(SenePlus) - La fête du football africain a été entachée par des débordements en tribunes lors de la finale opposant le Sénégal au Maroc. La police marocaine a procédé à l'interpellation de dix-huit ressortissants sénégalais et d'un Algérien, soupçonnés d'actes de violence et d'envahissement de terrain dans une fin de match sous haute tension.
Si le Sénégal a soulevé le trophée, la "troisième mi-temps" se joue désormais sur le terrain judiciaire pour une poignée de ses supporters. Selon une information rapportée par Le Parisien avec l'AFP ce lundi soir, dix-huit supporters sénégalais ont été placés en garde à vue sur instruction du parquet de Rabat. Ils doivent répondre « d’actes de hooliganisme commis à l’intérieur du stade ».
Un supporter algérien a également été interpellé, soupçonné pour sa part « d’incitation au hooliganisme », précise une source judiciaire citée par le quotidien francilien.
Les incidents ont éclaté dans les ultimes instants du temps réglementaire, alors que la tension était à son comble sur la pelouse. Suite à un penalty controversé accordé au Maroc et au mouvement de protestation des joueurs sénégalais, la situation a dégénéré en tribunes.
« Près d’un millier de supporters sénégalais ont tenté d’envahir la pelouse pendant près de 15 minutes », rapporte Le Parisien. Les forces de l'ordre et les stadiers ont dû intervenir pour contenir la foule, alors que des projectiles, « dont au moins une chaise », étaient lancés vers le terrain. Ces débordements sont survenus juste avant que Brahim Diaz ne manque sa tentative face au but, permettant ensuite au Sénégal de l'emporter en prolongation.

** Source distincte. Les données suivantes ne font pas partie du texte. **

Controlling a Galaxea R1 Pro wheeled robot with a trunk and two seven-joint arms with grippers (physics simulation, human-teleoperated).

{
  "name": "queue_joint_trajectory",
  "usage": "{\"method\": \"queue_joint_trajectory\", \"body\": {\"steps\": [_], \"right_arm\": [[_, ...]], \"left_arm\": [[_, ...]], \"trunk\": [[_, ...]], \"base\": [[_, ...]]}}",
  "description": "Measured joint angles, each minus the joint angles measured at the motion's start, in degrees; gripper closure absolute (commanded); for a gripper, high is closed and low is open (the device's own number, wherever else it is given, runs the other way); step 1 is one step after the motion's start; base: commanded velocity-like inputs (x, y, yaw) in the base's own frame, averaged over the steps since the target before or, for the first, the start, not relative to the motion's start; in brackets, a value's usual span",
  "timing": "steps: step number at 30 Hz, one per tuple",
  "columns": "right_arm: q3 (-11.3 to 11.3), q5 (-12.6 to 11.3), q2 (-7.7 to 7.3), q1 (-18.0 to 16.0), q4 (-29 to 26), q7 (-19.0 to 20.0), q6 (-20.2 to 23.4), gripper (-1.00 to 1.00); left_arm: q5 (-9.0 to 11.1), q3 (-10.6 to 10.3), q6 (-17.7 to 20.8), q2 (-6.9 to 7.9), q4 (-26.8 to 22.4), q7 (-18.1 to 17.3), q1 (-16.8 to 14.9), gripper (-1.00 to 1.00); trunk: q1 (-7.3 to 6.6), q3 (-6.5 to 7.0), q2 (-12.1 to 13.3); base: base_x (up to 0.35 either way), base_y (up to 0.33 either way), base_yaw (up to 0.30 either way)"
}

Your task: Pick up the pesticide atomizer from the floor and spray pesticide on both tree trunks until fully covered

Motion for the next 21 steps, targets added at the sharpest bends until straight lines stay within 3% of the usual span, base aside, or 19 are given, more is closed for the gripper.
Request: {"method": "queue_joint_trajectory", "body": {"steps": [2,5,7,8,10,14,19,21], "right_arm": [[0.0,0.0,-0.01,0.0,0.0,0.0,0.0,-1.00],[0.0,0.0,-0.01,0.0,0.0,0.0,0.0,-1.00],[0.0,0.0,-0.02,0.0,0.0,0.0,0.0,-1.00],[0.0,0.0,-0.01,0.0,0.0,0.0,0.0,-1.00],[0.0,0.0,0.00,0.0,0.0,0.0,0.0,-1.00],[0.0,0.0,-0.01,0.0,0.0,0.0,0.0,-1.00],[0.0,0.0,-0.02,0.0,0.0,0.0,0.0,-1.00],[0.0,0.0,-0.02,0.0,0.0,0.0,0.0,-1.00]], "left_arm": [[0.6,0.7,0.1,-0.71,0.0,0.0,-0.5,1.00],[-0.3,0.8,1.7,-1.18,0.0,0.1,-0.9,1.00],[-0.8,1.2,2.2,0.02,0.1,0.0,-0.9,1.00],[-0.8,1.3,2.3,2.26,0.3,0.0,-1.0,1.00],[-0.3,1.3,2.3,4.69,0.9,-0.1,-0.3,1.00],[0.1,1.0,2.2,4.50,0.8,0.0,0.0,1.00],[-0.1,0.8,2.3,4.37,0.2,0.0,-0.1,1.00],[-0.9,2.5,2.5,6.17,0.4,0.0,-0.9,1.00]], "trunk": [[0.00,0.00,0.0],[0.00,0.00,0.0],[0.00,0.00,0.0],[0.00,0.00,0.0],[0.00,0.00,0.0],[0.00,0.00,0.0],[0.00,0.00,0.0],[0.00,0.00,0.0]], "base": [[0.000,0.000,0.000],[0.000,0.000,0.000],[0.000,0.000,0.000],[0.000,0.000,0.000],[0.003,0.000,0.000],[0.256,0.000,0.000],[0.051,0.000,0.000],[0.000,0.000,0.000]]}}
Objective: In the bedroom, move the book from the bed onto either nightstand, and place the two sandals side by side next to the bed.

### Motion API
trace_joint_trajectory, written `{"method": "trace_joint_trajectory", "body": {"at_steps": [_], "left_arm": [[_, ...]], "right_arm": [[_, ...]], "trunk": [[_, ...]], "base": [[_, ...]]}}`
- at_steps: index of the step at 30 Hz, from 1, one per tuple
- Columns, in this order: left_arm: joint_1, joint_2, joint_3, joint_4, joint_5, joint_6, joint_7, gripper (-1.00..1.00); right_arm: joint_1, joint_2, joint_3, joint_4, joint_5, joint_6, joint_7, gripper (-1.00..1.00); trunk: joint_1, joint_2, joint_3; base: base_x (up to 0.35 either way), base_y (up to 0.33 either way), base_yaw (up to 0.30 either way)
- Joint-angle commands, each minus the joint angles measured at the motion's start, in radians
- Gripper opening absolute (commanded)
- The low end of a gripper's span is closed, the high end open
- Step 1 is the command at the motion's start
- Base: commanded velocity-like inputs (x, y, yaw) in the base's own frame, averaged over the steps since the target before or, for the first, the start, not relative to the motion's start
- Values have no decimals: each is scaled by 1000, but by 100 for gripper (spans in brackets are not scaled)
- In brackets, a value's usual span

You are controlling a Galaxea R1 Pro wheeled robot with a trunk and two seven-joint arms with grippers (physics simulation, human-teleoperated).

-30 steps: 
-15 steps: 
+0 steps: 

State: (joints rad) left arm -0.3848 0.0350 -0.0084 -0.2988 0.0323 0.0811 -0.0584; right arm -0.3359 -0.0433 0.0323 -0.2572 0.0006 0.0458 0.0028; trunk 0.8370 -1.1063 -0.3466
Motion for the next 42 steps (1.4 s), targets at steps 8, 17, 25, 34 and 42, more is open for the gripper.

Ces arrestations s'inscrivent dans une politique de fermeté affichée par les autorités marocaines tout au long de la compétition. Début janvier, le parquet avait déjà annoncé le traitement de « 152 infractions » depuis le début du tournoi, la principale étant « l’accès ou la tentative d’accès frauduleux aux stades » (61 cas recensés).